Hi @kerry_bespoke
- One method is to set this table to use incremental load and history in the DWH Data Area, in the ODX data source you apply a date filter option on the field you use for incremental load to only get a limited amount of data, e.g. one years worth, and then increasing this on each execution. Then once you are all through, you can either keep the filter to avoid running a full load on accident, or turn off the filter and let the incremental rule handle it.
- An alternative method is to still set this table to use incremental load and history and map not the actual table, but instead a managed query that consists of the same fields, but only contains one years worth of data. Then you create new managed queries or changes the existing one to get all the rows through.
In the end the procedure is the same as above, either keep using the manged query with a custom filter based on dates, like only get the last year or last month, or to apply the real table.
The first option is best when you already have a field to use for incremental load and the second is better when you don’t have that.
There was a TimeXtender Tuesday or similar about this once, but I can’t seem to find it.
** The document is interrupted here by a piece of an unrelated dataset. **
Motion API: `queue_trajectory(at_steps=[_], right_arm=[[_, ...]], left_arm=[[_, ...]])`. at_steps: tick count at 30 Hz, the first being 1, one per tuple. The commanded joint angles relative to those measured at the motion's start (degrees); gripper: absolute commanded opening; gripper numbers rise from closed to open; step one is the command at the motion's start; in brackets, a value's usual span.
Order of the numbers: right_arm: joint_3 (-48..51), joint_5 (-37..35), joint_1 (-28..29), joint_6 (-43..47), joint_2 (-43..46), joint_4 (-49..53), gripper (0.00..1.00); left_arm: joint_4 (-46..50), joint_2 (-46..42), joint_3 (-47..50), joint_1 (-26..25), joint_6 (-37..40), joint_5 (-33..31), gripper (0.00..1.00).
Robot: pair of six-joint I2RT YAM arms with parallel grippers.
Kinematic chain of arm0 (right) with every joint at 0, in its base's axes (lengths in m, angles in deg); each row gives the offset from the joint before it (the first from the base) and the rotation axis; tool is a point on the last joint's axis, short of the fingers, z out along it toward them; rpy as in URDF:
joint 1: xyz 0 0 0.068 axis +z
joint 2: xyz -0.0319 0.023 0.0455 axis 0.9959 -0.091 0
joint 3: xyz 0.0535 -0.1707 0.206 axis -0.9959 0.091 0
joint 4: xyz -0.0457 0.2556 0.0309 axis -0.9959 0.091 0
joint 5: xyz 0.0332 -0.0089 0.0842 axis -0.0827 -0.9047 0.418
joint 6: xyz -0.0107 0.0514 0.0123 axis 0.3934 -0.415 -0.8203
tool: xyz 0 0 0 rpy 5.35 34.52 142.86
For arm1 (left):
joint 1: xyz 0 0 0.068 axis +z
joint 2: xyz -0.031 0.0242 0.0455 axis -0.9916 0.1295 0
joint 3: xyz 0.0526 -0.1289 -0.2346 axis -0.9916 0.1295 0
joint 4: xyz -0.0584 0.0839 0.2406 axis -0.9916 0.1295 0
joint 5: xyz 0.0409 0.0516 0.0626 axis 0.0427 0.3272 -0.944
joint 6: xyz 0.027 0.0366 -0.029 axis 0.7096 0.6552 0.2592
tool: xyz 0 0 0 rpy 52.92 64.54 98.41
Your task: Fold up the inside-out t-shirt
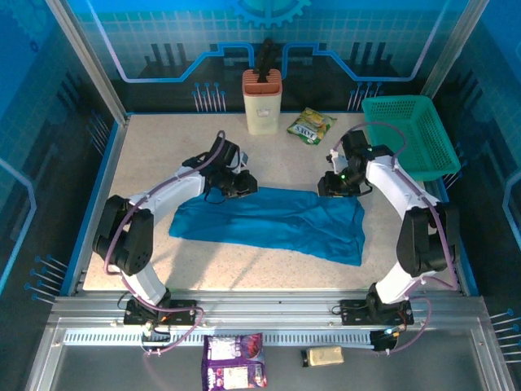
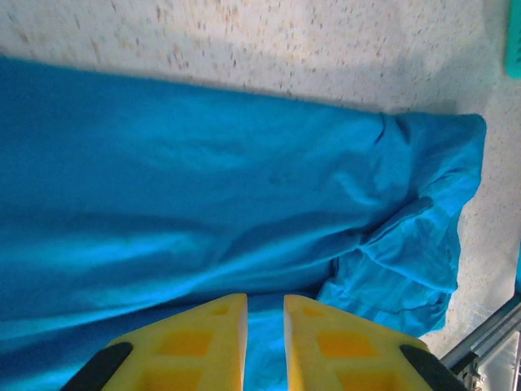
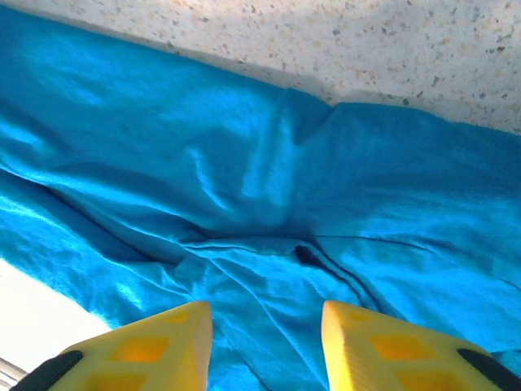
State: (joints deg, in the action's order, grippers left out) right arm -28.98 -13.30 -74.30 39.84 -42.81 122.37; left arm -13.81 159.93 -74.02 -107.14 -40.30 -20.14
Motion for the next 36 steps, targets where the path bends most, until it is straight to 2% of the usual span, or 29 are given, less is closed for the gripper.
queue_trajectory(at_steps=[1,9,16,19,24,25,31,36], right_arm=[[-0.29,-0.67,-0.01,1.25,-1.30,1.28,0.38],[1.08,-2.78,1.80,0.55,-6.60,-1.70,0.38],[0.94,-2.23,3.14,-0.02,-9.99,-2.97,0.32],[1.28,-2.03,3.73,-0.46,-10.40,-2.98,0.25],[2.28,-2.90,5.76,-2.02,-7.96,-1.62,0.02],[2.50,-3.20,6.26,-2.63,-7.09,-0.80,0.00],[5.59,-4.86,11.25,-8.44,-0.19,2.80,0.00],[7.75,-4.71,15.99,-13.28,2.20,5.31,0.00]], left_arm=[[-2.05,-0.66,1.42,-0.76,-2.29,0.55,0.20],[-2.56,4.93,0.48,-1.43,-2.79,1.21,0.20],[-2.36,6.92,-0.32,-1.83,-2.13,1.17,0.20],[-2.68,7.47,-0.32,-1.79,-2.14,1.48,0.20],[-2.96,7.80,-0.43,-1.79,-2.00,2.35,0.20],[-2.95,7.76,-0.62,-1.79,-1.88,2.44,0.20],[-2.68,7.60,-1.59,-2.04,-1.37,3.57,0.20],[-0.66,9.65,-3.70,-2.14,1.10,4.25,0.20]])
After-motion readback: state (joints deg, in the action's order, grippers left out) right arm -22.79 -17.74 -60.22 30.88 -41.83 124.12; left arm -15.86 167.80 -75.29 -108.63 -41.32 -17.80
Thank you for your response Thomas. I am using TX 20.10 and it is using a Business Unit so Option 2 is out. I did watch the Large Data TX Tuesday article but with the version I am using this option will not work.
I have been trying your suggestion in Option 1 and have shrank the query to just a particular year but it still times out. I will bring this down to 6 months and see if I make more progress.
Just wanted to check I was going about this the right way.
Be sure you use a specific batch size in the DWH setup, do not keep it set to 0.
You should not make a table in a BU a history table. If there is any changes in the data source regarding names or so, it will be removed when you synchronize even if it runs with history.
So the BU version of the table should not run with history, but only incremental load.
OK, I have batch size set to 40,000. Would that be OK for a large data set? it was set to higher but with the connection timeouts I was getting, I reduced it.
I can confirm I also do not have the table set to enable history.
With these settings set, I was able to load 6 months of the data so will continue changing the incremental setting to the next 6 months and see how I get on.
Thank you for your help with this!